情報処理推進機構(IPA、西垣浩司理事長)は、ITベンダー向けのIT技術指標である「ITスキル標準(ITSS)」と、ユーザー企業向けITスキルマップ「情報システムユーザースキル標準(UISS)」をそれぞれ改訂、ともに同機構のWebサイトで公開した。

 ITスキル標準とは、ITサービス提供に必要な能力を体系化したスキル指標。初期版は2002年に公開された。主にITベンダーが技術者のスキル把握や、教育プランの立案に役立てる“ものさし”として活用が進んでいる。「プロジェクトマネジメント」や「アプリケーションスペシャリスト」など、ITサービス提供に必要なスキルを11職種に区分けし、技術力に応じてそれぞれ7段階にレベルを分けている。今回は3回目のバージョンアップで、1年4か月ぶりの新版となる。

 新バージョン「同 V3」ではスキルレベル1と2の職種に関して、基礎知識を共通化し指標を統一。スキルレベル1-3に関しては、評価手段として「情報処理技術者試験」を活用することとした。また、「コンサルタント」「ITスペシャリスト」「アプリケーションスペシャリスト」の職種で専門分野を一部見直した。

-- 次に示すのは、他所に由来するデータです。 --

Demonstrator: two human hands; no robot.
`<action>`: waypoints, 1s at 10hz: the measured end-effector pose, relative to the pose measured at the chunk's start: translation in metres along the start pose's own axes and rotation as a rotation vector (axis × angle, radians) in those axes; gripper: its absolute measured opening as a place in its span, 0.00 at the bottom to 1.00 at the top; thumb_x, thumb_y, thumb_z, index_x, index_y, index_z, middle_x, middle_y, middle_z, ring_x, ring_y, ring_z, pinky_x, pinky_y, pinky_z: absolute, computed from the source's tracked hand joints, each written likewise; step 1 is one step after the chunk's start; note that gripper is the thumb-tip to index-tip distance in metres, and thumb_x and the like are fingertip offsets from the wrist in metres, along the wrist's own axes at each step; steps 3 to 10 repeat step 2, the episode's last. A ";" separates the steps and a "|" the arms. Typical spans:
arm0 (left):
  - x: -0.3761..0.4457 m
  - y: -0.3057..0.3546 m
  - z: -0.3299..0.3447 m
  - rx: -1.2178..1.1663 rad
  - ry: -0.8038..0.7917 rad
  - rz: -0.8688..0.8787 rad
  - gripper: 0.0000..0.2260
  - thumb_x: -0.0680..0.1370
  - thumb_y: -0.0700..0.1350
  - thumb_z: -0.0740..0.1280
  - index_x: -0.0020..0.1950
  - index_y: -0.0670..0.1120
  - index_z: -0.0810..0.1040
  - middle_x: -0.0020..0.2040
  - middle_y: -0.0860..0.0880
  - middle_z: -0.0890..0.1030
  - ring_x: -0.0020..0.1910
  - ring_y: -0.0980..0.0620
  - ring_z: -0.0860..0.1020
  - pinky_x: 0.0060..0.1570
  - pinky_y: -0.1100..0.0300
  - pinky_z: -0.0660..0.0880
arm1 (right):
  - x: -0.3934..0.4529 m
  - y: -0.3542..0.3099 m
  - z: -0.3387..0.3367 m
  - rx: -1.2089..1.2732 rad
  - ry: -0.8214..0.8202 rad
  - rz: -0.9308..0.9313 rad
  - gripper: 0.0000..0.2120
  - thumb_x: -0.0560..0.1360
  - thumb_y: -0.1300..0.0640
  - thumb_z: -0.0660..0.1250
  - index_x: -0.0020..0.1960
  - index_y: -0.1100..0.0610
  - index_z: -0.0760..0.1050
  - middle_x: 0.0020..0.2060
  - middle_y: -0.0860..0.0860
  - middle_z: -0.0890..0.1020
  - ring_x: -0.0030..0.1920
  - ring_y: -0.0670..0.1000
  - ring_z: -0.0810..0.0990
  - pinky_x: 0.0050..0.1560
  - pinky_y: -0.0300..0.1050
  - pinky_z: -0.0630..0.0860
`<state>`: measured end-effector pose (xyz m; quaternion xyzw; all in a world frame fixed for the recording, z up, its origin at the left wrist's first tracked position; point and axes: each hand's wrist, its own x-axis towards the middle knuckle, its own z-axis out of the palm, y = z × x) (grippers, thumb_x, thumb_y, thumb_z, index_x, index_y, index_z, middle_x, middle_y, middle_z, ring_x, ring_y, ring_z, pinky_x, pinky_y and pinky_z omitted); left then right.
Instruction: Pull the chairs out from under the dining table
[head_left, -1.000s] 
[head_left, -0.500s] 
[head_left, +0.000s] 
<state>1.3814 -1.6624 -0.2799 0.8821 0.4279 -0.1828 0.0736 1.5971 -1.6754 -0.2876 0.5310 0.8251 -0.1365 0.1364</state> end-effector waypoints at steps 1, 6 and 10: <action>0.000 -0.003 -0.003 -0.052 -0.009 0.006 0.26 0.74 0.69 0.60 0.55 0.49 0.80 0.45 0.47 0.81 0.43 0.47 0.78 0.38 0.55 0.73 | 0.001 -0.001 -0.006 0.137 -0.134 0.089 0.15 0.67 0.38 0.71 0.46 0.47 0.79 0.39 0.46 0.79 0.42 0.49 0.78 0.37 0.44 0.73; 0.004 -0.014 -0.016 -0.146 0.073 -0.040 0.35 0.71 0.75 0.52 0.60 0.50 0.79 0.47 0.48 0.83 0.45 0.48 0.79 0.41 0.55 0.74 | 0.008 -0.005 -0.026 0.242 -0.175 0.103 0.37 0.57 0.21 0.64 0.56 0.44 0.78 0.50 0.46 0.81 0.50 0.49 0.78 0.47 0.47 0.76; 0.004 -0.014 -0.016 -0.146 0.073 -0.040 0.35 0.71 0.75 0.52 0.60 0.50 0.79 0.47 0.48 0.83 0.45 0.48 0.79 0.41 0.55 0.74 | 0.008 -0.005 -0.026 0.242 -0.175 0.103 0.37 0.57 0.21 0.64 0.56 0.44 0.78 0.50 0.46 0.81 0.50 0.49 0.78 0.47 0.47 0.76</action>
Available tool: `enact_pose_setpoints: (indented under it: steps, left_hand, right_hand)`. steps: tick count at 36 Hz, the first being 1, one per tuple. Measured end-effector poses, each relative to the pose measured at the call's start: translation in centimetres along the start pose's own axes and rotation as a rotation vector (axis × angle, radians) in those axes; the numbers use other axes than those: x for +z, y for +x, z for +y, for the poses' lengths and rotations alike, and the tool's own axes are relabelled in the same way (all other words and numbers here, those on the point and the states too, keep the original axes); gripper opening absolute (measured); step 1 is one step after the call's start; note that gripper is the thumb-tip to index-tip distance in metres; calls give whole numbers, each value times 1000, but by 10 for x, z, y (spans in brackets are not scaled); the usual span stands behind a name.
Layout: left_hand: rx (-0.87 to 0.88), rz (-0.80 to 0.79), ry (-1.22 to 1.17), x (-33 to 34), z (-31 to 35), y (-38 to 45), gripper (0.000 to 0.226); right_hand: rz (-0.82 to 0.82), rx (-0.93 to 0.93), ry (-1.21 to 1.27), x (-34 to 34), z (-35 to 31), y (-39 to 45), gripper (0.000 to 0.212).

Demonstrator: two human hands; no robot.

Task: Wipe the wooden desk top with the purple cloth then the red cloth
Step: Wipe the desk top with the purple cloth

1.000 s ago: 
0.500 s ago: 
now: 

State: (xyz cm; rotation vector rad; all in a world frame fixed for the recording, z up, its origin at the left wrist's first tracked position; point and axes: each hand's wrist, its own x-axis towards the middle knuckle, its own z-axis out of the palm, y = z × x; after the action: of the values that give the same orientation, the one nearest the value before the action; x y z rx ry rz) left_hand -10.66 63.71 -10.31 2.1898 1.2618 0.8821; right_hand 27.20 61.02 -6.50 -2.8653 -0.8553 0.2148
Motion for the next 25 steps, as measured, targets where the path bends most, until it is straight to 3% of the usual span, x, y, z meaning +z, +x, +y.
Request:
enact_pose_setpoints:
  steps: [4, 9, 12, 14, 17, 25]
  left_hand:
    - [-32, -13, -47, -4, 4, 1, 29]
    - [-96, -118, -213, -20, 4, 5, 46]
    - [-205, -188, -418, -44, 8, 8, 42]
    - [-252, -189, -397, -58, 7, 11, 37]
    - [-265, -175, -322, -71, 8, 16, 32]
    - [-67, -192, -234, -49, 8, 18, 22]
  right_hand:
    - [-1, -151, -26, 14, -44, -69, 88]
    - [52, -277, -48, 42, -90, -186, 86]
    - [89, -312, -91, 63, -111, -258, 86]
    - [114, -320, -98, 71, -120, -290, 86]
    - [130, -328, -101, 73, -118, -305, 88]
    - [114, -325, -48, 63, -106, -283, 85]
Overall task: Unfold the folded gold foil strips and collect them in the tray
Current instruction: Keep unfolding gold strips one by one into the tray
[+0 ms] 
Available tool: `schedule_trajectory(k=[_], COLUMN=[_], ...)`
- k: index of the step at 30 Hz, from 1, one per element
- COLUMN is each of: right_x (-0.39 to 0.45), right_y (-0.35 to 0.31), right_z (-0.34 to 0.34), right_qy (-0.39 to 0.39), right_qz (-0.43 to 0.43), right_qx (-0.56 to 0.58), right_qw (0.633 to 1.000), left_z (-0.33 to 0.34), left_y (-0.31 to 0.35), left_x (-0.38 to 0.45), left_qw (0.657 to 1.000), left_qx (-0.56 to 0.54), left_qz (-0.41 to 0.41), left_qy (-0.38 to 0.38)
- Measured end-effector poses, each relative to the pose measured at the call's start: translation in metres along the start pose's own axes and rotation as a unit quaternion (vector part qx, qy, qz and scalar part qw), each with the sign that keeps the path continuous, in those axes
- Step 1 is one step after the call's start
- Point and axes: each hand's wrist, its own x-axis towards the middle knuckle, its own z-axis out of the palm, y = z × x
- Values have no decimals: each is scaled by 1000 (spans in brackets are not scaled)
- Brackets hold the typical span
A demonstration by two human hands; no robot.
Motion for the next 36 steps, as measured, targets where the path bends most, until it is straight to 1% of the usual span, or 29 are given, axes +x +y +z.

 一方、「UISS」は、ユーザー企業が情報システム管理者などIT運用者のスキルを把握し、適切な人材配置などに役立てることを主眼に置いて作成したもの。

 新版「UISS 1.2」では、ユーザー企業が中心のIT研究団体、日本情報システム・ユーザー協会(JUAS)が改訂に協力し、ユーザー企業の要望を数多く取り入れた。主な改良点としては、IT統制手法の世界的指針である「COBIT2」を参照して、タスクフレームワークと機能・役割を修正したほか、「ITSS V3」との関連性を持たせた。また、レベル1-4の評価手段として「ITSS V3」同様に「情報処理技術者試験」を活用する。